▸ **TASK ITEM**
Using the listing below, return each line exactly as it reads.
━━ DATA BLOCK ━━
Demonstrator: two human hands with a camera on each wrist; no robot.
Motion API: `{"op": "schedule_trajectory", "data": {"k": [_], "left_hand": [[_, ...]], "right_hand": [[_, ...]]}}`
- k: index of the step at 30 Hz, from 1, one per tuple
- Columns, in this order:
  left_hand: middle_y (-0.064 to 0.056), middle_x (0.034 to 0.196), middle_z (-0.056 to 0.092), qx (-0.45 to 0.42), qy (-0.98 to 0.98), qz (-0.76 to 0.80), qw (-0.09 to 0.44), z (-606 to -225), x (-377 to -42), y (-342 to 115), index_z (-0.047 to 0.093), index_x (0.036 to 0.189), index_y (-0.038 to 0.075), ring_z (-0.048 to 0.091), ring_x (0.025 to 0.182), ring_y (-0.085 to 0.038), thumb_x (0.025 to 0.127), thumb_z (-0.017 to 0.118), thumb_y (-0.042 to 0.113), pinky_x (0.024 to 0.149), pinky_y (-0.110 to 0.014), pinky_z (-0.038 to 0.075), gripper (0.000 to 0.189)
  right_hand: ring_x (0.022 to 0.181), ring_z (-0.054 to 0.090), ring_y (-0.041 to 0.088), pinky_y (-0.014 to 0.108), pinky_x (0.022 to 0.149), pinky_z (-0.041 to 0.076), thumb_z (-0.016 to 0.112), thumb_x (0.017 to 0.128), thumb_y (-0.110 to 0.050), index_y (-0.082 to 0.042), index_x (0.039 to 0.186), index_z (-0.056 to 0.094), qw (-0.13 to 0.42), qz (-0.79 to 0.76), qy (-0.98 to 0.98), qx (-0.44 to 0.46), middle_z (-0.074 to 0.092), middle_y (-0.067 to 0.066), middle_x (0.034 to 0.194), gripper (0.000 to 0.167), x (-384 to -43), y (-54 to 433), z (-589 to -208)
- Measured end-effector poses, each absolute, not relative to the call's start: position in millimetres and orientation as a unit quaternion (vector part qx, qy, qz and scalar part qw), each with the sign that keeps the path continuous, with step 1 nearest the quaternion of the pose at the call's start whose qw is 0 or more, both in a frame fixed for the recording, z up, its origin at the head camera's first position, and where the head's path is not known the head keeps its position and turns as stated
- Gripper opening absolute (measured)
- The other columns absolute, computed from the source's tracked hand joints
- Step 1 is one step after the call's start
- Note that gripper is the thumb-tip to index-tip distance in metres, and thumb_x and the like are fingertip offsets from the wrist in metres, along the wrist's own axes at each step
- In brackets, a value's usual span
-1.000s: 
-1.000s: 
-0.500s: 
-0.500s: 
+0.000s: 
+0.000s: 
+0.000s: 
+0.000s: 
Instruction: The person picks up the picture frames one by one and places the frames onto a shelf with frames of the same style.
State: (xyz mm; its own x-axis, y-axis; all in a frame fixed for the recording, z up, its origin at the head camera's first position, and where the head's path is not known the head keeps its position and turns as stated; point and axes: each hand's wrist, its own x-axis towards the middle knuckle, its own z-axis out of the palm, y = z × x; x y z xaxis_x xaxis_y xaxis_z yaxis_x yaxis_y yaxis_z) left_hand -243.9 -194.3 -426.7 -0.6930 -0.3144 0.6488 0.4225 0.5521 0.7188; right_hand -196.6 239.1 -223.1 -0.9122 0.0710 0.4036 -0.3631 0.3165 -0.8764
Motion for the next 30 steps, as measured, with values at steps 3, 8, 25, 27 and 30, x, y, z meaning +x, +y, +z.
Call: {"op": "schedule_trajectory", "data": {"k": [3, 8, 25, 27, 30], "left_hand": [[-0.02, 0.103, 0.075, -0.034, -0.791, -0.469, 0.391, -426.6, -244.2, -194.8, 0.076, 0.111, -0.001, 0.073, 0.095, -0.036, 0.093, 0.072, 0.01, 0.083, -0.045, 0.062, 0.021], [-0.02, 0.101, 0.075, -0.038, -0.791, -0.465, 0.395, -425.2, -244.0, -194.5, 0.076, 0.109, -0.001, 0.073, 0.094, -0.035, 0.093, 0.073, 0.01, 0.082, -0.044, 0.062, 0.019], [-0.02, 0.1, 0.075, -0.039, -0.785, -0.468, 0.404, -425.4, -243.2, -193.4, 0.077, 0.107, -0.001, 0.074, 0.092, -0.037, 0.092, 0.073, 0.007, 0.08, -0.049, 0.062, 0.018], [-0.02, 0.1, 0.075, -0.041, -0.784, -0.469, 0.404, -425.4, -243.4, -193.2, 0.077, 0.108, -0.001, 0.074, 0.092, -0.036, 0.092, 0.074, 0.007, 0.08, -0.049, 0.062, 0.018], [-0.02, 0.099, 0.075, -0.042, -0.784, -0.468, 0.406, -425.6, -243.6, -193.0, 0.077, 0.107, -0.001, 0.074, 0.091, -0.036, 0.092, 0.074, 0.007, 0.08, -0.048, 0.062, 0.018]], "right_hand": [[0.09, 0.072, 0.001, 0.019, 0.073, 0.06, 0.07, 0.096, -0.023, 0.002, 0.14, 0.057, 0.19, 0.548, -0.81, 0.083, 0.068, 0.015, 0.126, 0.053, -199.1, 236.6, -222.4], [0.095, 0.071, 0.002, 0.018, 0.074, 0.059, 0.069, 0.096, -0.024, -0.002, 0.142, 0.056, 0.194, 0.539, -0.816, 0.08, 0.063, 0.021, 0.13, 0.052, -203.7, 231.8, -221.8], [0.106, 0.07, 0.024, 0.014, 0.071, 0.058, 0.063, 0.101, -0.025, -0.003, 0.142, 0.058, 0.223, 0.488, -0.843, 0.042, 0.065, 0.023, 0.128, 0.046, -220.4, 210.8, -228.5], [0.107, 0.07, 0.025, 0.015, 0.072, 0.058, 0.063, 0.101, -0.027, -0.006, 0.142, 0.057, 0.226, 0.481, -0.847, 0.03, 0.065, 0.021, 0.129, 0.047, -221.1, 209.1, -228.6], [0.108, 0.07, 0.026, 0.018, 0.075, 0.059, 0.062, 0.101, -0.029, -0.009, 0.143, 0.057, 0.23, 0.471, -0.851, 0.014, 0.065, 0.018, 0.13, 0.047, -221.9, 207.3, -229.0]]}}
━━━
▸ **SOLUTION TO THIS PROBLEM**
Demonstrator: two human hands with a camera on each wrist; no robot.
Motion API: `{"op": "schedule_trajectory", "data": {"k": [_], "left_hand": [[_, ...]], "right_hand": [[_, ...]]}}`
- k: index of the step at 30 Hz, from 1, one per tuple
- Columns, in this order:
  left_hand: middle_y (-0.064 to 0.056), middle_x (0.034 to 0.196), middle_z (-0.056 to 0.092), qx (-0.45 to 0.42), qy (-0.98 to 0.98), qz (-0.76 to 0.80), qw (-0.09 to 0.44), z (-606 to -225), x (-377 to -42), y (-342 to 115), index_z (-0.047 to 0.093), index_x (0.036 to 0.189), index_y (-0.038 to 0.075), ring_z (-0.048 to 0.091), ring_x (0.025 to 0.182), ring_y (-0.085 to 0.038), thumb_x (0.025 to 0.127), thumb_z (-0.017 to 0.118), thumb_y (-0.042 to 0.113), pinky_x (0.024 to 0.149), pinky_y (-0.110 to 0.014), pinky_z (-0.038 to 0.075), gripper (0.000 to 0.189)
  right_hand: ring_x (0.022 to 0.181), ring_z (-0.054 to 0.090), ring_y (-0.041 to 0.088), pinky_y (-0.014 to 0.108), pinky_x (0.022 to 0.149), pinky_z (-0.041 to 0.076), thumb_z (-0.016 to 0.112), thumb_x (0.017 to 0.128), thumb_y (-0.110 to 0.050), index_y (-0.082 to 0.042), index_x (0.039 to 0.186), index_z (-0.056 to 0.094), qw (-0.13 to 0.42), qz (-0.79 to 0.76), qy (-0.98 to 0.98), qx (-0.44 to 0.46), middle_z (-0.074 to 0.092), middle_y (-0.067 to 0.066), middle_x (0.034 to 0.194), gripper (0.000 to 0.167), x (-384 to -43), y (-54 to 433), z (-589 to -208)
- Measured end-effector poses, each absolute, not relative to the call's start: position in millimetres and orientation as a unit quaternion (vector part qx, qy, qz and scalar part qw), each with the sign that keeps the path continuous, with step 1 nearest the quaternion of the pose at the call's start whose qw is 0 or more, both in a frame fixed for the recording, z up, its origin at the head camera's first position, and where the head's path is not known the head keeps its position and turns as stated
- Gripper opening absolute (measured)
- The other columns absolute, computed from the source's tracked hand joints
- Step 1 is one step after the call's start
- Note that gripper is the thumb-tip to index-tip distance in metres, and thumb_x and the like are fingertip offsets from the wrist in metres, along the wrist's own axes at each step
- In brackets, a value's usual span
-1.000s: 
-1.000s: 
-0.500s: 
-0.500s: 
+0.000s: 
+0.000s: 
+0.000s: 
+0.000s: 
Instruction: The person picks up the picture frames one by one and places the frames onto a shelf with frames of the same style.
State: (xyz mm; its own x-axis, y-axis; all in a frame fixed for the recording, z up, its origin at the head camera's first position, and where the head's path is not known the head keeps its position and turns as stated; point and axes: each hand's wrist, its own x-axis towards the middle knuckle, its own z-axis out of the palm, y = z × x; x y z xaxis_x xaxis_y xaxis_z yaxis_x yaxis_y yaxis_z) left_hand -243.9 -194.3 -426.7 -0.6930 -0.3144 0.6488 0.4225 0.5521 0.7188; right_hand -196.6 239.1 -223.1 -0.9122 0.0710 0.4036 -0.3631 0.3165 -0.8764
Motion for the next 30 steps, as measured, with values at steps 3, 8, 25, 27 and 30, x, y, z meaning +x, +y, +z.
Call: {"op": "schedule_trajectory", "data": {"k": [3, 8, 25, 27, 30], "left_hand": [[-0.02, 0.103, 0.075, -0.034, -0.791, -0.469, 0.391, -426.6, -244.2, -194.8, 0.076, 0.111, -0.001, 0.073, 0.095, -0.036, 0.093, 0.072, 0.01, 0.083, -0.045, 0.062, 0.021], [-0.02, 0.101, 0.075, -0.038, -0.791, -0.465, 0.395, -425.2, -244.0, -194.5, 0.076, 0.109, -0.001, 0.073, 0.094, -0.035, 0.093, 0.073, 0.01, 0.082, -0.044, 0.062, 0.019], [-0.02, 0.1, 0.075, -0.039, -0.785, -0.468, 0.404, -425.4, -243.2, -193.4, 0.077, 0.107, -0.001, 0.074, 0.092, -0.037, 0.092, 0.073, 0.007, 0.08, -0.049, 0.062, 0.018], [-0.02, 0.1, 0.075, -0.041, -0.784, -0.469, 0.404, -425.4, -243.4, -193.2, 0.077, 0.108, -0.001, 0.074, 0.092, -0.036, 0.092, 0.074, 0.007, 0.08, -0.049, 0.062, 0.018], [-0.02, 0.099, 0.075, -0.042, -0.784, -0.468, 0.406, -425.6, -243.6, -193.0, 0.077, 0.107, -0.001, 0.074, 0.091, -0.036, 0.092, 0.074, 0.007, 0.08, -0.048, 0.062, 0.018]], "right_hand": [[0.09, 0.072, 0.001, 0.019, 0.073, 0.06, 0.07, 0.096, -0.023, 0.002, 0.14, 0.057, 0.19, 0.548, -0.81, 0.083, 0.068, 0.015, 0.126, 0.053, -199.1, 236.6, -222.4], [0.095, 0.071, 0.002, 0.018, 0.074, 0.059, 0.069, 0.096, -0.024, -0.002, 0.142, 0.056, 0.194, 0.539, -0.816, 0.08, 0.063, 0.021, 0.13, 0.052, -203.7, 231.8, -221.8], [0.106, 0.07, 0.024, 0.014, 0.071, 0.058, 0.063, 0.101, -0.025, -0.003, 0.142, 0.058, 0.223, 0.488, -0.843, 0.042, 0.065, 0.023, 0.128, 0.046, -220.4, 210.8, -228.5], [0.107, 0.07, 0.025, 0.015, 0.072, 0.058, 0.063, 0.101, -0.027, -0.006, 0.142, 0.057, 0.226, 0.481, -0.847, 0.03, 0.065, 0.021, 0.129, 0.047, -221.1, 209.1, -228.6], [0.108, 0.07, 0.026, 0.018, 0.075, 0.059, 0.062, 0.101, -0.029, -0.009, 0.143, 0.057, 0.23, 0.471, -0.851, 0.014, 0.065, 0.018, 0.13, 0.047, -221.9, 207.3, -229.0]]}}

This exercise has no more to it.